Problem description
Each line of the data that mentions the string "what" needs to be identified and copied.

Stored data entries
■ ■ ■
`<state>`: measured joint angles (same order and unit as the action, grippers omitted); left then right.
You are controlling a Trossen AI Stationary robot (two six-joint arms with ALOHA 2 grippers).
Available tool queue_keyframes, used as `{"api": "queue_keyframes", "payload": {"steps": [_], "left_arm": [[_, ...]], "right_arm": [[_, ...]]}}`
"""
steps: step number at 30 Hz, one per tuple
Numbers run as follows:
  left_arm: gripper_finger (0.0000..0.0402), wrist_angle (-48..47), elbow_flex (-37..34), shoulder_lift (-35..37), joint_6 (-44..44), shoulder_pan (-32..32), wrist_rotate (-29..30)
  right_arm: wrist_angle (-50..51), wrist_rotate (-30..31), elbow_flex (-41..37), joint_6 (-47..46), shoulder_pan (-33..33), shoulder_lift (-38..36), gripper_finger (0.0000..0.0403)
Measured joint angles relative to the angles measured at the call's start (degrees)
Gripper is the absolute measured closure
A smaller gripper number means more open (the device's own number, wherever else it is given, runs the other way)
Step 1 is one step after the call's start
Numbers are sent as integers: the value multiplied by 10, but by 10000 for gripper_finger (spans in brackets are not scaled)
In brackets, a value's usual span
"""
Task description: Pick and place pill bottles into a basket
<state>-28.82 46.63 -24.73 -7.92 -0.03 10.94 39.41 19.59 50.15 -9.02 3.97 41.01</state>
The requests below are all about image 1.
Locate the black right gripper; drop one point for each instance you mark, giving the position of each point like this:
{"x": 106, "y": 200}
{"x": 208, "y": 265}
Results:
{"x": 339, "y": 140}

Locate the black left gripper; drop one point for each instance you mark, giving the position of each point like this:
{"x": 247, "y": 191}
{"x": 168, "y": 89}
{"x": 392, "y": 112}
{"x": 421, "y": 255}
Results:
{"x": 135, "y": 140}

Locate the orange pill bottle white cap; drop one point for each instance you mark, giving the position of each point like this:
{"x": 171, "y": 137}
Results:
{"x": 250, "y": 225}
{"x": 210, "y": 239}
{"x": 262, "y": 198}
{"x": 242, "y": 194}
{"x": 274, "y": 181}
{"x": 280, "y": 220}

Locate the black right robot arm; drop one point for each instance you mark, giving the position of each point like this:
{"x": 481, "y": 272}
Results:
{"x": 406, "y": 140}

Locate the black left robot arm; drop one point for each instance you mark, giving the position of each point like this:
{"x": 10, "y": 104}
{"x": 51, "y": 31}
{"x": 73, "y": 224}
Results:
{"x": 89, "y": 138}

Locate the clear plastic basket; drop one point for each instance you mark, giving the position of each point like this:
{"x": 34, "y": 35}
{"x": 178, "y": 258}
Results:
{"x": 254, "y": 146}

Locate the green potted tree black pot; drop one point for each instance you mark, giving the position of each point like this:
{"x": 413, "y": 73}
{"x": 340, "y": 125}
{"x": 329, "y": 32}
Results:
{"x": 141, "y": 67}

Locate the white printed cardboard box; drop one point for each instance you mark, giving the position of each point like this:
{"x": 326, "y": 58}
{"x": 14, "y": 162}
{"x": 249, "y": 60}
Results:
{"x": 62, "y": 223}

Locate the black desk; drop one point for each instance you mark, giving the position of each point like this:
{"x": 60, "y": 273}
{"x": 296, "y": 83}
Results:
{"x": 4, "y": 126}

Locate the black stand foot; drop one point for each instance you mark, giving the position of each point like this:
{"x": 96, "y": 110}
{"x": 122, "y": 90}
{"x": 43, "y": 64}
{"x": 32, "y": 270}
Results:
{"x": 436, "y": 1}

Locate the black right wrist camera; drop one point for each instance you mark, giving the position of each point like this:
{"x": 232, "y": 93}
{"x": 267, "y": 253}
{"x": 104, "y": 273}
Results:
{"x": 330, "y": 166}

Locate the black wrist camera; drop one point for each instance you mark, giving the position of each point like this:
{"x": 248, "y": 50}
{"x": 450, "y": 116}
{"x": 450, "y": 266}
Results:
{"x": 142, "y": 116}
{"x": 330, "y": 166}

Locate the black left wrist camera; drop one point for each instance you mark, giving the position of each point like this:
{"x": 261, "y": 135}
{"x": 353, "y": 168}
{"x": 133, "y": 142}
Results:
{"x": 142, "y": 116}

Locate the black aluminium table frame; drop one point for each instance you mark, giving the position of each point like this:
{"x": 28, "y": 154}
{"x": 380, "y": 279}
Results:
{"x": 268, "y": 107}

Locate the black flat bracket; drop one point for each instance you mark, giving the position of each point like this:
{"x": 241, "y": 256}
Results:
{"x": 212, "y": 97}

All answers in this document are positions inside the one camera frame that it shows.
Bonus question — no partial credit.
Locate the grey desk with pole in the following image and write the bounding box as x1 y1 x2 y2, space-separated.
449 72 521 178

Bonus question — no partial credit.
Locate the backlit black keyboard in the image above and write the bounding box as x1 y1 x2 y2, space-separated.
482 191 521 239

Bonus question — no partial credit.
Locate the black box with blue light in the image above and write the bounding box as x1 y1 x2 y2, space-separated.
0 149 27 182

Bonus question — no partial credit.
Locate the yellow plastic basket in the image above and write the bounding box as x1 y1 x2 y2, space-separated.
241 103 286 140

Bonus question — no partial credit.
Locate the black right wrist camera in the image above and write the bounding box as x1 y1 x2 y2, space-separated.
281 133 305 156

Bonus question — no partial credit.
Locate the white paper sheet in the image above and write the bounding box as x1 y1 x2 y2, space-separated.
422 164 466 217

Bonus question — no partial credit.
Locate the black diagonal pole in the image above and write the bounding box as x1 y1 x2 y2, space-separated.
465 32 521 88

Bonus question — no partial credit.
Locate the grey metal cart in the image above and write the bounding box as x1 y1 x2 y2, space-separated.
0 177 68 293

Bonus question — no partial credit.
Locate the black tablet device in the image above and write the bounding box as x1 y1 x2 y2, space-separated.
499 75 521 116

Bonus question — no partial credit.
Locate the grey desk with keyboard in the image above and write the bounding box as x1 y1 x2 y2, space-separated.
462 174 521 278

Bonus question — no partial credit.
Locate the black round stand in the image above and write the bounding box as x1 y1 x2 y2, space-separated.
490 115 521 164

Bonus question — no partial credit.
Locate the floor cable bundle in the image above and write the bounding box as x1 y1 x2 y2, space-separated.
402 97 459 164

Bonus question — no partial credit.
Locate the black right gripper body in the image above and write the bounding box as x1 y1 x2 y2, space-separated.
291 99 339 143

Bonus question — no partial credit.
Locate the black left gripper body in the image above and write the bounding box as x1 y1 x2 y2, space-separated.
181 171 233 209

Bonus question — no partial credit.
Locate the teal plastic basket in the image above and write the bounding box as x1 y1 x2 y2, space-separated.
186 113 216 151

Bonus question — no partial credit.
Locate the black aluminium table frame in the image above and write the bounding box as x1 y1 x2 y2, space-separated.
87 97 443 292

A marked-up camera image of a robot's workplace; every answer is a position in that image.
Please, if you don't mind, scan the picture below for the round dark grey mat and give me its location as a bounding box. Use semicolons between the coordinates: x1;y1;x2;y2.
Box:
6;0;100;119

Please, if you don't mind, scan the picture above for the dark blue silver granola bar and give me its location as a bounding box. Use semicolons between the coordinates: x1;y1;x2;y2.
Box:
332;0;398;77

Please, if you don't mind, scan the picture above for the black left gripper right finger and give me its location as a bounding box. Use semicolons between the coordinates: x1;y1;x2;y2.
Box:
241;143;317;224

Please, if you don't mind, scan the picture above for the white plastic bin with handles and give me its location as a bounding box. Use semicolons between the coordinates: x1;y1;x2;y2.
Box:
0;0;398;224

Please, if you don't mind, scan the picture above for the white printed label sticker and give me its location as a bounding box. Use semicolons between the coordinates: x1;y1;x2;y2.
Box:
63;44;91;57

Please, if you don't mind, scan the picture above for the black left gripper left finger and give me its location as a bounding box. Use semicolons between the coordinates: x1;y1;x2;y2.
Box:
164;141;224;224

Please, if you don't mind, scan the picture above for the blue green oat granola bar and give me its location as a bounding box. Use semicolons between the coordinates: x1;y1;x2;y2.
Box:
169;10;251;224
■ ■ ■
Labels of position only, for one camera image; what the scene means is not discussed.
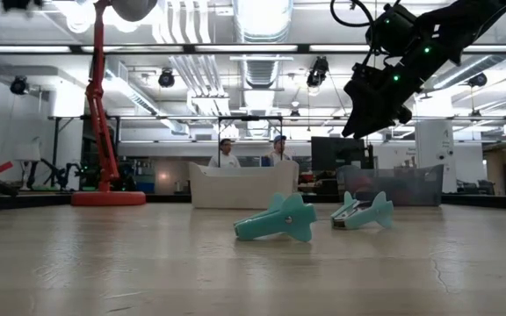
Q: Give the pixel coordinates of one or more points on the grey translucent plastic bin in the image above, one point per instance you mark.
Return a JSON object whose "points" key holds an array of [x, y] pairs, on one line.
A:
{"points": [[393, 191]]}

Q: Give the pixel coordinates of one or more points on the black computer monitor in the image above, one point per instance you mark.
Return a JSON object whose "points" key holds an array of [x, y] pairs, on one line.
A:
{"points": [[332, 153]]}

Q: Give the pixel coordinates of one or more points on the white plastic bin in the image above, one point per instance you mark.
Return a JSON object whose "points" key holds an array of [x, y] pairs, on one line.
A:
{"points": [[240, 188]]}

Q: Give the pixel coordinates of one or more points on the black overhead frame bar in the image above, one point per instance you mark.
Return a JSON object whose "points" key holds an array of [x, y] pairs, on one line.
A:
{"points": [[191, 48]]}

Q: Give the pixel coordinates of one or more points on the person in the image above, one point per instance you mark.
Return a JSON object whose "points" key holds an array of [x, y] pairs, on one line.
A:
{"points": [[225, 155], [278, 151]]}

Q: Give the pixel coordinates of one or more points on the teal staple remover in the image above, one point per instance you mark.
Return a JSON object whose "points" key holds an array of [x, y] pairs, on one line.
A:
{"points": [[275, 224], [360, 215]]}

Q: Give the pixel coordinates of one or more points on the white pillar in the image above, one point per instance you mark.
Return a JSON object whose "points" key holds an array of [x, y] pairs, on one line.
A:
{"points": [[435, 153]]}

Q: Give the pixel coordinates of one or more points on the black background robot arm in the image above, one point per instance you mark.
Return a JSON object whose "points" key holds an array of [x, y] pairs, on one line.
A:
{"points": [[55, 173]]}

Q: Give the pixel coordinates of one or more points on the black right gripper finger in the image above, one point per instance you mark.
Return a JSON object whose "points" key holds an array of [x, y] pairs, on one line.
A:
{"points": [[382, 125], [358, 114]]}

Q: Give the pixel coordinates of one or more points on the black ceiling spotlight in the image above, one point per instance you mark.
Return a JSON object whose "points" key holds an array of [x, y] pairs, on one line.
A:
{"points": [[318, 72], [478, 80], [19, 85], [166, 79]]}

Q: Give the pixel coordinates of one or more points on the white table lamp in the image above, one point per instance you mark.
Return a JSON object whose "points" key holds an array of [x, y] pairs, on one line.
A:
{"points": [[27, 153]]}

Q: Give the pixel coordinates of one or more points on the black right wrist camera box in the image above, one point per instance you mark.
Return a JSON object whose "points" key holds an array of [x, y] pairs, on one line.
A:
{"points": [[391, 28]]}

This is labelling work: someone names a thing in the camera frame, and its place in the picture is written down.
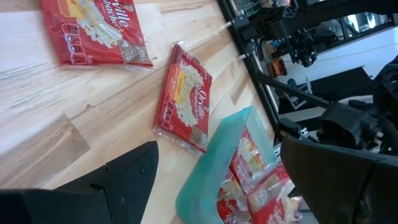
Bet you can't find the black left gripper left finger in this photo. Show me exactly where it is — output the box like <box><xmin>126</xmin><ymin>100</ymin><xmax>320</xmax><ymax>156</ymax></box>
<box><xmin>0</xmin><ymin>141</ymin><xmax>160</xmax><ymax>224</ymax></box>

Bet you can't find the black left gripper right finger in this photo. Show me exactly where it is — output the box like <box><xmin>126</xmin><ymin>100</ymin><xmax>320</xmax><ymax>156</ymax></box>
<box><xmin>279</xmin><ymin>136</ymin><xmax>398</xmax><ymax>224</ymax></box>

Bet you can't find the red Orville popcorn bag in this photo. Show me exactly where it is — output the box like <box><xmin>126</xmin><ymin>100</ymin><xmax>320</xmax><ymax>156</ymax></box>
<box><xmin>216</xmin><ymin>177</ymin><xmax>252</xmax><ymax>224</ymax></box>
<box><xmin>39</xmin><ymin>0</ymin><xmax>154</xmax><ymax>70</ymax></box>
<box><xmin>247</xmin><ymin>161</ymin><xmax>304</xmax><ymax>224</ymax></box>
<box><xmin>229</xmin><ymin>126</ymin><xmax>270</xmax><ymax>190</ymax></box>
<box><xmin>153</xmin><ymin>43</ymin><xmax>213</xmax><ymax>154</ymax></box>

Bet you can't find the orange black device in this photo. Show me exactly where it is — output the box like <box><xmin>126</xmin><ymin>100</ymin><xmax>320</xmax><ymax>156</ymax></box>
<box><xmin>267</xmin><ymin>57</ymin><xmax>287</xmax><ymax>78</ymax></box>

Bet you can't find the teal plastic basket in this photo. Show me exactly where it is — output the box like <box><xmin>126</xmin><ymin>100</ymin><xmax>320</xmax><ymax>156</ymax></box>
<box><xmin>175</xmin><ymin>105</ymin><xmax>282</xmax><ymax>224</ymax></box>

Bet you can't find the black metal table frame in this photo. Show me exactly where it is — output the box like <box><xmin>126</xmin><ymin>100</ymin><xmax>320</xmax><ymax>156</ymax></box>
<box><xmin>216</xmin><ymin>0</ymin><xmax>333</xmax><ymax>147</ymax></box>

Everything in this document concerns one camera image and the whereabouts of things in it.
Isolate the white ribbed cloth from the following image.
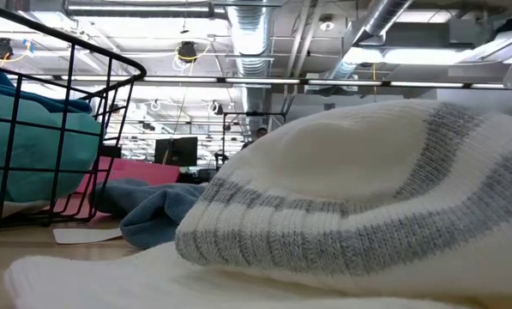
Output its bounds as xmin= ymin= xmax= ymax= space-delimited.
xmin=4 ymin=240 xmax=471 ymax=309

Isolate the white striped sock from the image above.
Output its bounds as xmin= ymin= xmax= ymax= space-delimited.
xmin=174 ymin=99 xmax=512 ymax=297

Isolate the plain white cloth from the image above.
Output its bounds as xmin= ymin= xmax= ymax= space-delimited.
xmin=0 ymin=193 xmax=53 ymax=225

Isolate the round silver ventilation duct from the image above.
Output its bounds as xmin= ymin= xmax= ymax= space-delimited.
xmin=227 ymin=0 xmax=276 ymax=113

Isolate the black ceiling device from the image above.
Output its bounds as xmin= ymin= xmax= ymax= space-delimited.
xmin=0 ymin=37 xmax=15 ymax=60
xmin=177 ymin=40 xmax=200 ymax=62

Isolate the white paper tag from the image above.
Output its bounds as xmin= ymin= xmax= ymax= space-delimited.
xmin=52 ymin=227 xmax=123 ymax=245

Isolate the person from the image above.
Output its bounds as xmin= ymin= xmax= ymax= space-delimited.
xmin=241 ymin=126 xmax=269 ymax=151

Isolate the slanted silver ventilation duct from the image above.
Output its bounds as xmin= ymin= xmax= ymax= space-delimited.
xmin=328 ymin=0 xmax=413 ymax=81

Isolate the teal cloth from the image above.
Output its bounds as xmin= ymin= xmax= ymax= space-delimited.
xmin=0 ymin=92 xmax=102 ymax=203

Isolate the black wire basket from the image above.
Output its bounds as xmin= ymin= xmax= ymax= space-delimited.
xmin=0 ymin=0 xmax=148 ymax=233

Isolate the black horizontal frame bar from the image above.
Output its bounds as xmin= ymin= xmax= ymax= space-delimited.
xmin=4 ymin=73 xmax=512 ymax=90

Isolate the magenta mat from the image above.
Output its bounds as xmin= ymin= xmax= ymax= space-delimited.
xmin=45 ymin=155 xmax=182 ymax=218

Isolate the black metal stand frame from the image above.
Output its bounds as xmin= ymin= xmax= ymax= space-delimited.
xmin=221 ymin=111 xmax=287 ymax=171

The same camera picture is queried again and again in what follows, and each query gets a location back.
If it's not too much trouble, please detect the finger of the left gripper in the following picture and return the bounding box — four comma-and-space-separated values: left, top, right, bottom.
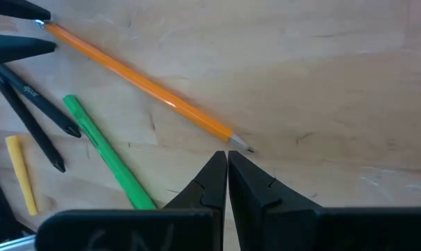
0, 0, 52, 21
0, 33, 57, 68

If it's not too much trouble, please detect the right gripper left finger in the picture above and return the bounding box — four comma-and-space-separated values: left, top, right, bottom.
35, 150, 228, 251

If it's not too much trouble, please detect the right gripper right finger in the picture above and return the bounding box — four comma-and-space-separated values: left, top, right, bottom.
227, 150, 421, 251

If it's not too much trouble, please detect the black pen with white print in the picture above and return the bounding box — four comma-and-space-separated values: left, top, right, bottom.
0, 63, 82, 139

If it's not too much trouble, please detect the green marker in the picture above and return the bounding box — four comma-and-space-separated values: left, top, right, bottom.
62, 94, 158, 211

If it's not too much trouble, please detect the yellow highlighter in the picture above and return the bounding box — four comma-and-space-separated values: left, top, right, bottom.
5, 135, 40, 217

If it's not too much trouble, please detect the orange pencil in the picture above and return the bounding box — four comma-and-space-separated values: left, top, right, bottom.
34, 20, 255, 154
■ ■ ■
Written answer
Labels of position only, for one camera image; what the scene means is not discussed.
The same camera picture is queried again and again in what follows, and each query gets a location back.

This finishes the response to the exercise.